Given:
One says, “give me hundred, friend! I shall then become twice as rich as you” The other replies, “If you give me ten, I shall be six times as rich as you.”
To find:
The amount of their respective capital.
Solution:
Let the capitals be ‘a’ and ‘b’.
Given, one says, “give me hundred, friend!
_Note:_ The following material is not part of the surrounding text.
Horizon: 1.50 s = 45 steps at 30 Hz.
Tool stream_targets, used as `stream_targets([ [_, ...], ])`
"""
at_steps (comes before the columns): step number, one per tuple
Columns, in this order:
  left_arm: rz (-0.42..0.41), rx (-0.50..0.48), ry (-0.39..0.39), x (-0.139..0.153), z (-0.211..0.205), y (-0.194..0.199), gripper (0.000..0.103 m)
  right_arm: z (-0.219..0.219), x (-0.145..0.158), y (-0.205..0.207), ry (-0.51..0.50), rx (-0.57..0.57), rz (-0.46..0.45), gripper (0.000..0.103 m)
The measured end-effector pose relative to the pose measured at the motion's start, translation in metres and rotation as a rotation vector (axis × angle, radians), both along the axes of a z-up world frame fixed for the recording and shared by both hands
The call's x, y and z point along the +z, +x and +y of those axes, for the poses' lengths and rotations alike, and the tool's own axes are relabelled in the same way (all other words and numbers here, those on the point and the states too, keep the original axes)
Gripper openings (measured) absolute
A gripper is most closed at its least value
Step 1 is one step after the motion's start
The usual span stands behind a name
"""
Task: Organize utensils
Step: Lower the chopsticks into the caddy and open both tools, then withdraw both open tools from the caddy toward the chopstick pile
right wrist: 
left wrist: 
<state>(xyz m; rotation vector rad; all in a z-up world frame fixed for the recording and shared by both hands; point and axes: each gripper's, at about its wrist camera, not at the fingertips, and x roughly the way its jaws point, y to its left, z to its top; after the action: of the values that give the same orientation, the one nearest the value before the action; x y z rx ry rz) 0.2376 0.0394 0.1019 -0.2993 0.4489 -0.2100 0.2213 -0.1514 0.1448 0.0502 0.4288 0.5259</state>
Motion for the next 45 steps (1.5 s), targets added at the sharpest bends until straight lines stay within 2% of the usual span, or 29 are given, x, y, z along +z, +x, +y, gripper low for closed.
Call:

I shall then become twice as rich as you”. Lets assume "b" gives hundred to "a". According to given condition a + 100 = 2(b – 100)
⇒ a + 100 = 2b - 200
⇒ a = 2b - 200 - 100
⇒ a = 2b – 300
⇒ a - 2b = - 300 ------ (1)
Now
The other replies, “If you give me ten, I shall be six times as rich as you.”
Which means "a" gives 10 to "b".
So,
b + 10 = 6(a – 10)
⇒ b + 10 = 6a – 60
⇒ b = 6a – 60 - 10
⇒ b = 6a – 70
⇒ 6a - b = 70 ----- (2)
Multiplying equation 1 by 6 and subtract from equation 2
⇒ 6a - b - 6 ( a - 2b ) = 70 - 6 (- 300)
⇒ 6a - b - 6 a + 12b = 70 + 1800
⇒ 11b = 1870
⇒ b = 170
substitute the value of b in equation 1 to get,
a - 2(170) = - 300
⇒ a - 340 = - 300
⇒ a = - 300 + 340
⇒ a = 40
The amount of their respective capital is Rs 40 and Rs 170.